🧮 Matrix Factorization for Collaborative Filtering is just Solving an Adjoint Latent Dirichlet Allocation Model after All

Overview

LDA4Rec

Project generated with PyScaffold

Accompanying source code to the paper "Matrix Factorization for Collaborative Filtering is just Solving an Adjoint Latent Dirichlet Allocation Model After All" by Florian Wilhelm. The preprint can be found here along with the following statement:

"© Florian Wilhelm 2021. This is the author's version of the work. It is posted here for your personal use. Not for redistribution. The definitive version was published in RecSys '21: Fifteenth ACM Conference on Recommender Systems Proceedings, https://doi.org/10.1145/3460231.3474266."

Installation

In order to set up the necessary environment:

  1. review and uncomment what you need in environment.yml and create an environment lda4rec with the help of conda:
    conda env create -f environment.yml
    
  2. activate the new environment with:
    conda activate lda4rec
    
  3. (optionally) get a free neptune.ai account for experiment tracking and save the api token under ~/.neptune_api_token (default).

Running Experiments

First check out and adapt the default experiment config configs/default.yaml and run it with:

lda4rec -c configs/default.yaml run

A config like configs/default.yaml can also be used as a template to create an experiment set with:

lda4rec -c configs/default.yaml create -ds movielens-100k

using the Movielens-100k dataset.
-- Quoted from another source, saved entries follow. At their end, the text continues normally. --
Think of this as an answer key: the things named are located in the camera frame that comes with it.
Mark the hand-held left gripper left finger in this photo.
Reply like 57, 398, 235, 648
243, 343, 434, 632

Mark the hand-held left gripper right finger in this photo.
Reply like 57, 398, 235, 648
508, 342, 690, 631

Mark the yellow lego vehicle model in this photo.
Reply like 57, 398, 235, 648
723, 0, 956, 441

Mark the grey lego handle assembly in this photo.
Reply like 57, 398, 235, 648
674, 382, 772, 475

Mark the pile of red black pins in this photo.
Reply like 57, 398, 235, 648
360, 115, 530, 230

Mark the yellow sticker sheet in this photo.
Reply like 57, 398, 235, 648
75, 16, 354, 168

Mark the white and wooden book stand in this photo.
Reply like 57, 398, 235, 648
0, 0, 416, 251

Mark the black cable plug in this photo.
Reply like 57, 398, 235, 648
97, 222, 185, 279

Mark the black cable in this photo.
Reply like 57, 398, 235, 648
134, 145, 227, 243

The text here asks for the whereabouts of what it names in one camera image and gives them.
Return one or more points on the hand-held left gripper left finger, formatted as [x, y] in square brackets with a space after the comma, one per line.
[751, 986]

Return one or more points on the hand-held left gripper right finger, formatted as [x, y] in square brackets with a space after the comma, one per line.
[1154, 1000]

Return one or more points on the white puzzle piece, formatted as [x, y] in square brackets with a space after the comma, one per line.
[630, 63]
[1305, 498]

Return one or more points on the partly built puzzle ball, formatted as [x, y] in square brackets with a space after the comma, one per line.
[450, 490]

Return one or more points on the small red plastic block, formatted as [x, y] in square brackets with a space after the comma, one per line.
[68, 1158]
Check out cli.py for more details.

Cloud Setup

Commands for setting up an Ubuntu 20.10 VM with at least 20 GiB of HD on e.g. a GCP c2-standard-30 instance:

tmux
sudo apt-get install -y build-essential
curl https://sh.rustup.rs -sSf | sh
source $HOME/.cargo/env
cargo install pueue
curl https://repo.anaconda.com/miniconda/Miniconda3-latest-Linux-x86_64.sh -O
sh Miniconda3-latest-Linux-x86_64.sh
source ~/.bashrc
git clone https://github.com/FlorianWilhelm/lda4rec.git
cd lda4rec
conda env create -f environment.yml
conda activate lda4rec
vim ~/.neptune_api_token # and copy it over

Then create and run all experiments for full control over parallelism with pueue:

pueued -d # only once to start the daemon
pueue parallel 10
export OMP_NUM_THREADS=4  # to limit then number of threads per model
lda4rec -c configs/default.yaml create # to create the config files
find ./configs -maxdepth 1 -name "exp_*.yaml" -exec pueue add "lda4rec -c {} run" \; -exec sleep 30 \;

Remark: -exec sleep 30 avoids race condition when reading datasets if parallelism is too high.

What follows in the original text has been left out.